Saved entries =
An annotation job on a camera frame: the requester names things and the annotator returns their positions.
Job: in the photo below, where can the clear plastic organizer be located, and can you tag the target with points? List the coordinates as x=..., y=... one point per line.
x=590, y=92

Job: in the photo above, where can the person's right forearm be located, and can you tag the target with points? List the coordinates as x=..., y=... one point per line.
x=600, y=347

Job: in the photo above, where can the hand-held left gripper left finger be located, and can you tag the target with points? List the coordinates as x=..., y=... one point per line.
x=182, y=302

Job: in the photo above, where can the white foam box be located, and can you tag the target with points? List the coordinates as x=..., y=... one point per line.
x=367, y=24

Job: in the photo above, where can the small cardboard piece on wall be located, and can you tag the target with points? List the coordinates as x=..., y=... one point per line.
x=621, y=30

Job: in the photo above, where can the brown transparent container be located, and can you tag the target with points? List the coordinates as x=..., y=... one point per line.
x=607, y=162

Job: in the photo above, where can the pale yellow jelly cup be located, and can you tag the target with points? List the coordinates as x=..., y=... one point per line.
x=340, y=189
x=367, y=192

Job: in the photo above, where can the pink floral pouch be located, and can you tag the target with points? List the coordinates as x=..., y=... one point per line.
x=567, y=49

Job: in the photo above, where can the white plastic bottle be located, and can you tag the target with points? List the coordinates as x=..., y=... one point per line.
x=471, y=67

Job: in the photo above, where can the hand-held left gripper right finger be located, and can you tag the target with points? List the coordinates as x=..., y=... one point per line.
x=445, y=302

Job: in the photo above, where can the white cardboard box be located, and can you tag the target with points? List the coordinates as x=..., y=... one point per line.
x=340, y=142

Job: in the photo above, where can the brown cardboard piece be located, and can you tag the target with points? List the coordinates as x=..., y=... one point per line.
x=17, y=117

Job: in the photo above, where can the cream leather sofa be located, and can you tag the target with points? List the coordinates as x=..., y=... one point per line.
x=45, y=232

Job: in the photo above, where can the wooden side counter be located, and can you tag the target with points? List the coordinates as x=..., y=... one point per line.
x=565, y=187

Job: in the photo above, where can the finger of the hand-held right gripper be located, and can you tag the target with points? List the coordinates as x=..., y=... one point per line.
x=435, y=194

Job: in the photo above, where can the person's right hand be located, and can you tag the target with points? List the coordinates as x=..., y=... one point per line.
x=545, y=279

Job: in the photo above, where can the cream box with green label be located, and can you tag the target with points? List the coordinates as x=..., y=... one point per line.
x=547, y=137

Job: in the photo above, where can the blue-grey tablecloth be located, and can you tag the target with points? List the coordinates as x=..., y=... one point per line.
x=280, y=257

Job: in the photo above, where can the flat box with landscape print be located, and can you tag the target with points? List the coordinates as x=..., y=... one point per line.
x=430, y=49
* * *
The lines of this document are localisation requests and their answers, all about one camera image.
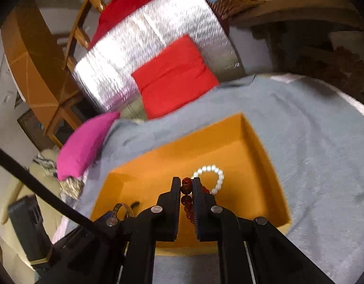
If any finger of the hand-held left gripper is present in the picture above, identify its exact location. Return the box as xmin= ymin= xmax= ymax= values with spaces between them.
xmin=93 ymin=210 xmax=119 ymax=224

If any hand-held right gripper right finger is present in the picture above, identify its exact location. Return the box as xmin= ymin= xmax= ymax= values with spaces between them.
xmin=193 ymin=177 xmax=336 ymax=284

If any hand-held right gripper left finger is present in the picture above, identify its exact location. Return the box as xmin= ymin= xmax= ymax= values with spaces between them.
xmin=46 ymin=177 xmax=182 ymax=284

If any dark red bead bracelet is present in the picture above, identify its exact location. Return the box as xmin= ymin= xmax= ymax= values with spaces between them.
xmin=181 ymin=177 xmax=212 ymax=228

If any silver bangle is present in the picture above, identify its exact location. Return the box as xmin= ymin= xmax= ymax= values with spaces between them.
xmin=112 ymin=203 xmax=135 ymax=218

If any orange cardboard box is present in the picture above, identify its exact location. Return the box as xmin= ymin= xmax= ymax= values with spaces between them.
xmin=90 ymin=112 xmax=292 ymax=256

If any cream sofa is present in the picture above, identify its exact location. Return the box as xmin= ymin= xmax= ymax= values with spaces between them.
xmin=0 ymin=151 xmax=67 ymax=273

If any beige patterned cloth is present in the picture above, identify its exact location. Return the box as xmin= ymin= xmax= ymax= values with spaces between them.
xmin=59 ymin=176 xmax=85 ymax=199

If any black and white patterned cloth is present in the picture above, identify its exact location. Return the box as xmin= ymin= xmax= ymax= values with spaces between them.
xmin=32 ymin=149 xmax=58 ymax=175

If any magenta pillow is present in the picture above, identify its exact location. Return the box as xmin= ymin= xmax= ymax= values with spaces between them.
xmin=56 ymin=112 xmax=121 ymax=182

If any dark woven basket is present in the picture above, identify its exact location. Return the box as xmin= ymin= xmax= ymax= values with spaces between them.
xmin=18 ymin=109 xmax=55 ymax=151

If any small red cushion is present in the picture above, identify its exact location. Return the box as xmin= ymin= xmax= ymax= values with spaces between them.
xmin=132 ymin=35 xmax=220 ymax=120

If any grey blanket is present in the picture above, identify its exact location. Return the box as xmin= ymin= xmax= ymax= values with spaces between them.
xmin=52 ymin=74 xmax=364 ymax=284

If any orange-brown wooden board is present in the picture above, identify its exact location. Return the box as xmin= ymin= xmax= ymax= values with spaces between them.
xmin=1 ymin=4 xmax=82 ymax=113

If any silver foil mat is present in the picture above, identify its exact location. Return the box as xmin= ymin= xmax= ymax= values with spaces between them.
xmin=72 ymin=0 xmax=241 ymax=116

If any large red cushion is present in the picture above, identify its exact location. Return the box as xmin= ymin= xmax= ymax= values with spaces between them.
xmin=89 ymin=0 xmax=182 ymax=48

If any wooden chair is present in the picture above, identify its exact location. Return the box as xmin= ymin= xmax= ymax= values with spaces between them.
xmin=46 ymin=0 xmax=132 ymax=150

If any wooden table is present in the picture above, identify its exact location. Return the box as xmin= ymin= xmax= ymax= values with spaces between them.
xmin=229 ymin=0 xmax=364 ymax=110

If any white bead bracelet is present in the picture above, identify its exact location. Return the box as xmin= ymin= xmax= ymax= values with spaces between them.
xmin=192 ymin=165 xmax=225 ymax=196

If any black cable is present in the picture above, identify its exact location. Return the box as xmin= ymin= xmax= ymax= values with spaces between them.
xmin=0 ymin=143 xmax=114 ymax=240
* * *
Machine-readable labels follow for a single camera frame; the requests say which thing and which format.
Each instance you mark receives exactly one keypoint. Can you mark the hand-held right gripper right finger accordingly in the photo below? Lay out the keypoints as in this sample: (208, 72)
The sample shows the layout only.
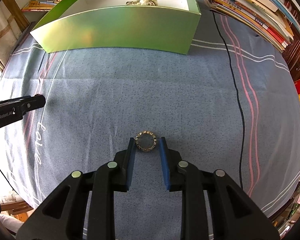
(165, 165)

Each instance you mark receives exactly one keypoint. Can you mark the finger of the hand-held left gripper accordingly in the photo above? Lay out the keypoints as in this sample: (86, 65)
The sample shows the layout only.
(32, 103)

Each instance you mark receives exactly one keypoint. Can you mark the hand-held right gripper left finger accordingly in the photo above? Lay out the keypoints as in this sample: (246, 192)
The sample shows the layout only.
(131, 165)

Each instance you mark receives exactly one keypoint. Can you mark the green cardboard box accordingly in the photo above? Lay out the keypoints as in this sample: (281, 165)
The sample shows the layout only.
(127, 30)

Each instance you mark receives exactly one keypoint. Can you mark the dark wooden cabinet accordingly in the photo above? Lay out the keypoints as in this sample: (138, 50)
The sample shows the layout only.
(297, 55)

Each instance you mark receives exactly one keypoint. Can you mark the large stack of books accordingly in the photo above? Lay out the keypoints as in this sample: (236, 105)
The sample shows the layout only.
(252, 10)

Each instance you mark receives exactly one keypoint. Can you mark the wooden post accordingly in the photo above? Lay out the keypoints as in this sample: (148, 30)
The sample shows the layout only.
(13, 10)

Directions for this task =
Lines in the entries above that hold "keypoints" should be counted; give only that count.

Output of the exercise =
7